ANNE JULIANE WIRTH: People who enjoy being at work are more productive, more creative and feel more connected to the company. But as with many other things, this is easier said than done. It really helps if you have a corporate culture in which people feel comfortable and can laugh with their colleagues. Team spirit among colleagues is, incidentally, the highest rated category on kununu.com. The company has a really warm atmosphere, it’s a place where colleagues become friends – but where they can still have serious discussions with one another too. That’s really important to me.
Are these thank-you cards a substitute for a lack of communication at some other level, for example in meetings or in the kitchenette?
ANNE JULIANE WIRTH: No, not a substitute, rather the best kind of supplement. Our “kudos cards” are simply an expression of mutual appreciation and a recognition of a job well done. They are seen as an additional channel for feedback among all the members of a team. This works really well even across teams and among the four kununu office locations. The kudos cards are distributed to the colleagues who have earned them. First they appear in electronic form in the weekly internal newsletter and then once a month the physical cards are delivered to colleagues. Praise and recognition don’t just feel good; I think they are an incredibly important part of ensuring that someone feels comfortable in a job over the long term.
Will the value of communication continue to change in future?
ANNE JULIANE WIRTH: Communication is king. Providing information to employees is gaining in prominence as an aspect of corporate communication.
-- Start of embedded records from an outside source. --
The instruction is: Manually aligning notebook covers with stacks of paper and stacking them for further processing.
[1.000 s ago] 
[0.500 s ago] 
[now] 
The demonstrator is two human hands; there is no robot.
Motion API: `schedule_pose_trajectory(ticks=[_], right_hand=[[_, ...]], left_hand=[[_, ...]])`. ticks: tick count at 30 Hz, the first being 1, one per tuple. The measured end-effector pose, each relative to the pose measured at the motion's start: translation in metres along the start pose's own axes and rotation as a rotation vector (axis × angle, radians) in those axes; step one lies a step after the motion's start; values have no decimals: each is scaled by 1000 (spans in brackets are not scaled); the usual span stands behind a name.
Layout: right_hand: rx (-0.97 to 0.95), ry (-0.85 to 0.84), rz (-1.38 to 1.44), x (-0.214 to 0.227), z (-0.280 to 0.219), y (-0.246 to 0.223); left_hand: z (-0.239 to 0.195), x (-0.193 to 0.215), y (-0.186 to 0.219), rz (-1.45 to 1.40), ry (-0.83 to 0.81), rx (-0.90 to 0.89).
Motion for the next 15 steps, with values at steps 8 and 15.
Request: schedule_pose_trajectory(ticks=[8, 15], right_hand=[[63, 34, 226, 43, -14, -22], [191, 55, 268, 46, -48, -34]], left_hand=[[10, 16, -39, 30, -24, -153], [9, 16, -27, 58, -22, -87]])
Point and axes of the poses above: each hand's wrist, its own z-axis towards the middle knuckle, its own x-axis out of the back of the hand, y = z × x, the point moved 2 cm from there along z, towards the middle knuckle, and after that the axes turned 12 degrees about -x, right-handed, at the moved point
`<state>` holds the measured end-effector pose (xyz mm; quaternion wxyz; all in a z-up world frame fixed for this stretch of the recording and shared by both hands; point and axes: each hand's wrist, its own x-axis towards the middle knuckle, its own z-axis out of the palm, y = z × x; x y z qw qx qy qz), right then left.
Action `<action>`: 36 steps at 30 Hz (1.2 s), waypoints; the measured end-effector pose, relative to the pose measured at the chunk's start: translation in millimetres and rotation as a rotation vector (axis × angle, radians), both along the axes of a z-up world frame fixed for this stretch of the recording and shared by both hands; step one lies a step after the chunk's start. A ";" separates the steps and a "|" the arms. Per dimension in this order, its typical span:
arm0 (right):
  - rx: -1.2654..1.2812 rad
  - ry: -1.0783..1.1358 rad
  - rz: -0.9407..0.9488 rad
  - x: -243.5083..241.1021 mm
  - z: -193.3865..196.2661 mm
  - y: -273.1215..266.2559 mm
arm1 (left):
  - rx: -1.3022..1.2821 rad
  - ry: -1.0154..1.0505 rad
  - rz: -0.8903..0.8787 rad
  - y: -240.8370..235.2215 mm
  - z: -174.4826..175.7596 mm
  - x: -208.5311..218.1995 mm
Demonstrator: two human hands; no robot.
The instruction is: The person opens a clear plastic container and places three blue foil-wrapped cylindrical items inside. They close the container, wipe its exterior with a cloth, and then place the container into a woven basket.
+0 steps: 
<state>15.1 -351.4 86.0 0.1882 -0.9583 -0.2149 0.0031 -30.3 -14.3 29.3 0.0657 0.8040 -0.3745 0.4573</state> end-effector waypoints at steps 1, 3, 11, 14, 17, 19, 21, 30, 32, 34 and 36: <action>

Our data backs this up: When all 13 assessment categories on kununu.com are directly compared, “communication” ends up in last place with an average score of 3.33 out of 5 points – the lowest rated one. From that we can conclude that employees want their employers to promote a more open dialogue and create more transparency, also in respect to their own performance. Our data show in particular that employees complain that they get all too little feedback from their managers. The desire for more feedback was explicitly brought up in nearly 20 per cent of all of the written reviews posted on kununu.com in the past year. That shows there is a need. I think companies will need to integrate more self-organising tools to improve coordination and decision-making. They will deploy unique social networks to improve their project management and communication structures.
Could you do your job from home?
ANNE JULIANE WIRTH: Give me a MacBook, an iPhone and an internet connection and I’m ready to go. I often use the option to work from home. Nevertheless I also really value coming together with a team. One example: I’m texting this interview from Hamburg since it was vital that I can get together with colleagues from different locations in one place to have that optimum productivity, targeted creativity and team spirit we need to finish a particular project. In my opinion, creativity happens when you’re together with colleagues in one place, where you brainstorm as a group in a totally unmediated way.